Pero era una posibilidad entre otras. Empezaba a dolerle la cabeza. ¿Dónde demonios andaría John? ¿Y si Reeve lo encontraba antes de que ellos encontraran a Reeve? Si John Rebus era un blanco en movimiento para su enemigo, ¿no era una locura que anduviera por ahí solo? Era una idiotez. Había sido una idiotez dejarle marchar del despacho, salir del edificio y esfumarse. Mierda. Cogió el teléfono y marcó el número de su casa.
Capítulo 26
John Rebus recorría la jungla urbana, esa jungla que los turistas nunca ven porque están muy entretenidos en fotografiar esos templos de antiguo esplendor que ya son sólo sombras del pasado. La jungla se cerraba implacable sobre los turistas sin que la vieran, como una fuerza natural, la fuerza del deterioro y la destrucción.
Edimburgo no es más que una ronda tranquila, decían sus colegas de la costa oeste. Sal una noche por Patrick y ya me dirás. Pero Rebus no pensaba igual. Sabía que en Edimburgo todo era apariencia, y eso hacía que los delitos fuesen más difíciles de detectar, no por ello menos reales. Edimburgo era una ciudad esquizofrénica, la tierra natal del doctor Jekyll y mister Hyde, por supuesto, de Deacon Brodie, y la cuna de los abrigos de pieles sin bragas debajo (como decían en el oeste). Pero también era una ciudad pequeña, para ventaja de Rebus.
Buscó por los tugurios de matones bebedores y en los polígonos de bloques de apartamentos donde reinaban la heroína y el paro, porque sabía que en algún rincón de aquel terreno anónimo podía ocultarse y pasar desapercibido un tipo duro. Intentaba ponerse en la piel de Gordon Reeve, un hombre que tantas veces había cambiado de piel, pero tenía que admitir que se encontraba más alejado que nunca de aquel loco y mortífero hermano de sangre. Si él le había vuelto la espalda a Reeve antes, ahora era Reeve quien no se dejaba ver. Tal vez le enviaría otra nota, otro acertijo burlón. «Oh, Sammy, Sammy. Dios bendito, que no muera, por favor.»

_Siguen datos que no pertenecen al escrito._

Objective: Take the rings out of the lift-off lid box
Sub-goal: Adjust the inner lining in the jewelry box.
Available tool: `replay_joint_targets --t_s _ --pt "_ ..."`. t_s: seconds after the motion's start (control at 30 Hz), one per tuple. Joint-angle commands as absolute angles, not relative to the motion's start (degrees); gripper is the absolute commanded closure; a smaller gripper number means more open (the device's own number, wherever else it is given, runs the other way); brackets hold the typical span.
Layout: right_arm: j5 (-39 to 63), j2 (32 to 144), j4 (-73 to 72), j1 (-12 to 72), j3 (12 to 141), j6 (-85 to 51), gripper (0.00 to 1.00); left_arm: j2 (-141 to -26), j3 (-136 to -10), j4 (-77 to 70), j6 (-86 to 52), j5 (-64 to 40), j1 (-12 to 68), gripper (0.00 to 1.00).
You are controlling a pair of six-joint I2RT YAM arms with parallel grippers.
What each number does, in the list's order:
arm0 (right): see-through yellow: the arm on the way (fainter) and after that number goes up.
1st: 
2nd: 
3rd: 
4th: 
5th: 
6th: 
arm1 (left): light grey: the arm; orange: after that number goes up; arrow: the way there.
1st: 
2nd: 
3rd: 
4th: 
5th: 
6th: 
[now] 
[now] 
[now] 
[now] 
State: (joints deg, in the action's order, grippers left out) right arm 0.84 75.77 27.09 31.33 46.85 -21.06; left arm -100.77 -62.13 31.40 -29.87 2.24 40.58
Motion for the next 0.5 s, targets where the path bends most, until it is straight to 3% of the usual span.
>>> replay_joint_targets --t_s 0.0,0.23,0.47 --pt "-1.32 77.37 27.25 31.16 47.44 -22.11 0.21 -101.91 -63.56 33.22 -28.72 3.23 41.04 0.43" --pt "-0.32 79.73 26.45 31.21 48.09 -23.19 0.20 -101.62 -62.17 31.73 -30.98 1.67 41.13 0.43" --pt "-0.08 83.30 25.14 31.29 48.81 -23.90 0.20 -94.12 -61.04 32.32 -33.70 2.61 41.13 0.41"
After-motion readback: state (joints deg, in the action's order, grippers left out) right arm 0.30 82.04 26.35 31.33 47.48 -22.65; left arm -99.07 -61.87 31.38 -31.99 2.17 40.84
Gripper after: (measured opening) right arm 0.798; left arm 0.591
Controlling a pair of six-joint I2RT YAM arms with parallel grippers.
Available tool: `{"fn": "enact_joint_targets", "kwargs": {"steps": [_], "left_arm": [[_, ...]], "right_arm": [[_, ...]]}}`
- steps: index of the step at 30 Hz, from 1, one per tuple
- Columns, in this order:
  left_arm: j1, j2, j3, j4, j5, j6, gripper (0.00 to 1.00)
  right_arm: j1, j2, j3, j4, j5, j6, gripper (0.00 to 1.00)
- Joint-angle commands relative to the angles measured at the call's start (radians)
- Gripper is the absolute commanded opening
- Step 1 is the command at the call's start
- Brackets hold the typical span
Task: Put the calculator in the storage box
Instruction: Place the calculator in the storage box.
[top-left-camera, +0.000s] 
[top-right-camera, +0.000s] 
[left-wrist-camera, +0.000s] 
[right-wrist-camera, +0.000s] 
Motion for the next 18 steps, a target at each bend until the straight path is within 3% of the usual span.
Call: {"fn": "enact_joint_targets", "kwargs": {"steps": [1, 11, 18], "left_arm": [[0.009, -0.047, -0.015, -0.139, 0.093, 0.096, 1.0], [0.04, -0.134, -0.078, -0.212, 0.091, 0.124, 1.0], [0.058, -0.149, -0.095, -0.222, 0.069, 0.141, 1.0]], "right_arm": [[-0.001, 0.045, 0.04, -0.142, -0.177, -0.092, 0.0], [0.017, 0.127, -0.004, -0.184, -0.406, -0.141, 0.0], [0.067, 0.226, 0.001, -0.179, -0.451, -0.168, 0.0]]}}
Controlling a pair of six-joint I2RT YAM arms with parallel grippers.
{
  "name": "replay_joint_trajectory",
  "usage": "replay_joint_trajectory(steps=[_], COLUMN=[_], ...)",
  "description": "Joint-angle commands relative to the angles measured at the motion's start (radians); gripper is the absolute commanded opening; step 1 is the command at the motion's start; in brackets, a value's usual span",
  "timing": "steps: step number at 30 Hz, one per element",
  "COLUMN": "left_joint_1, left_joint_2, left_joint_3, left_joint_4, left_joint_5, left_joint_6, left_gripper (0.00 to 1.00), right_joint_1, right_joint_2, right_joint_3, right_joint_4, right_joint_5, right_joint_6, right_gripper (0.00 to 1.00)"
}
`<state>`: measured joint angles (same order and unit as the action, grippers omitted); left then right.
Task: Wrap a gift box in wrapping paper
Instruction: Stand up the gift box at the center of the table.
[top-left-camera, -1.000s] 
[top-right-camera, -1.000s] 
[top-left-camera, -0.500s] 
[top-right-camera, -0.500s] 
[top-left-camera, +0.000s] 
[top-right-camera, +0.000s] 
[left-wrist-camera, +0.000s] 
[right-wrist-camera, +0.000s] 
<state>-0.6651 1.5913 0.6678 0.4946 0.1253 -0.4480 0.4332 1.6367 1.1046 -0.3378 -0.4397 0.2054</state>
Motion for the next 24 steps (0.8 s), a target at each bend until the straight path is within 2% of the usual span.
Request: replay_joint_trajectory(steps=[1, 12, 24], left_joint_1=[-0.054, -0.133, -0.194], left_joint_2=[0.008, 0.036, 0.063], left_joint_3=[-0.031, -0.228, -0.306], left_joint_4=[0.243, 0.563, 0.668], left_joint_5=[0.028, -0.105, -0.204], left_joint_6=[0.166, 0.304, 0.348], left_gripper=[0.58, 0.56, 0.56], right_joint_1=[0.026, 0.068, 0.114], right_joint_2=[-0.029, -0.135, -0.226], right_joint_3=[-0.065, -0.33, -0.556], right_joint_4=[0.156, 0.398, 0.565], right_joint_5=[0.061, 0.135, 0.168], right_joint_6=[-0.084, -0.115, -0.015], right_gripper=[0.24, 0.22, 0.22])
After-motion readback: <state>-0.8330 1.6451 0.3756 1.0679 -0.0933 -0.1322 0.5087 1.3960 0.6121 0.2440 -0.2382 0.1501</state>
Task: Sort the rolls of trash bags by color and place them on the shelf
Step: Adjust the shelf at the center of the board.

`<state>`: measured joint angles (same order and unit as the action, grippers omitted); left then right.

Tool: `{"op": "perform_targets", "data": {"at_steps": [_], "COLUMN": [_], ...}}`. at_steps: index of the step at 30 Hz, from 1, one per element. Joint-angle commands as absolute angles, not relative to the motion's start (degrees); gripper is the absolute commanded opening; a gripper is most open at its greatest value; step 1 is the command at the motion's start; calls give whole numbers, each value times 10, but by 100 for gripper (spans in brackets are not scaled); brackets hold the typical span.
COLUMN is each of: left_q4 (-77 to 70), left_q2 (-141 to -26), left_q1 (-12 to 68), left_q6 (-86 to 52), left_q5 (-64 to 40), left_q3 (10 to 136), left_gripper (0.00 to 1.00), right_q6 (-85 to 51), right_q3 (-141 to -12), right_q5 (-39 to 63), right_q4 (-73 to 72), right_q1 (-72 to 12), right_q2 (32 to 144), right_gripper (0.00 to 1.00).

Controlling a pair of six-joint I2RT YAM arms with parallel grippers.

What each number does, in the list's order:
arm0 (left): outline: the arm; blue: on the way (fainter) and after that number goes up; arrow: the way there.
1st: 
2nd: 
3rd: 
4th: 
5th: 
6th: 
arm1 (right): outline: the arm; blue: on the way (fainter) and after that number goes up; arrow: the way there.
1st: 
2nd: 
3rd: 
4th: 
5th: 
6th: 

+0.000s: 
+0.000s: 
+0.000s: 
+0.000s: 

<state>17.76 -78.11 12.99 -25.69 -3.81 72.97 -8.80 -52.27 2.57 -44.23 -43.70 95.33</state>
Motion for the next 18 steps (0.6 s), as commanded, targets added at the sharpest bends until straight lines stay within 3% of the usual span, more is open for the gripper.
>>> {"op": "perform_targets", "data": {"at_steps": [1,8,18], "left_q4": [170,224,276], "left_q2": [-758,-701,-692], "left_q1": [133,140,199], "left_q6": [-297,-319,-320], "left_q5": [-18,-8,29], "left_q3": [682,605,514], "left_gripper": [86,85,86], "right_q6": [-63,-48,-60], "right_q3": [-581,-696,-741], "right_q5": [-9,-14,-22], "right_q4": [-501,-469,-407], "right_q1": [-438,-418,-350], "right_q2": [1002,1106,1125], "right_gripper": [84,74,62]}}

Gordon Reeve se había esfumado del mundo de Rebus. Era como si flotase por encima de él, regocijándose por su recién adquirido poder. Quince años había tardado en montar su treta. Pero, Dios mío, qué treta. Quince años en los que probablemente habría cambiado de nombre y de aspecto y habría tenido tiempo de indagar en la vida de Rebus. ¿Desde cuándo lo habría tenido en el punto de mira, vigilándole con odio mientras planeaba su venganza? Todas aquellas ocasiones en que había sentido aquel escalofrío, cuando llamaban por teléfono y colgaban sin hablar al otro extremo de la línea, todas aquellas casualidades nimias rápidamente olvidadas… Y Reeve sonriente en la sombra, como un pequeño dios rigiendo su destino. Rebus entró temblando en un pub y pidió un whisky triple.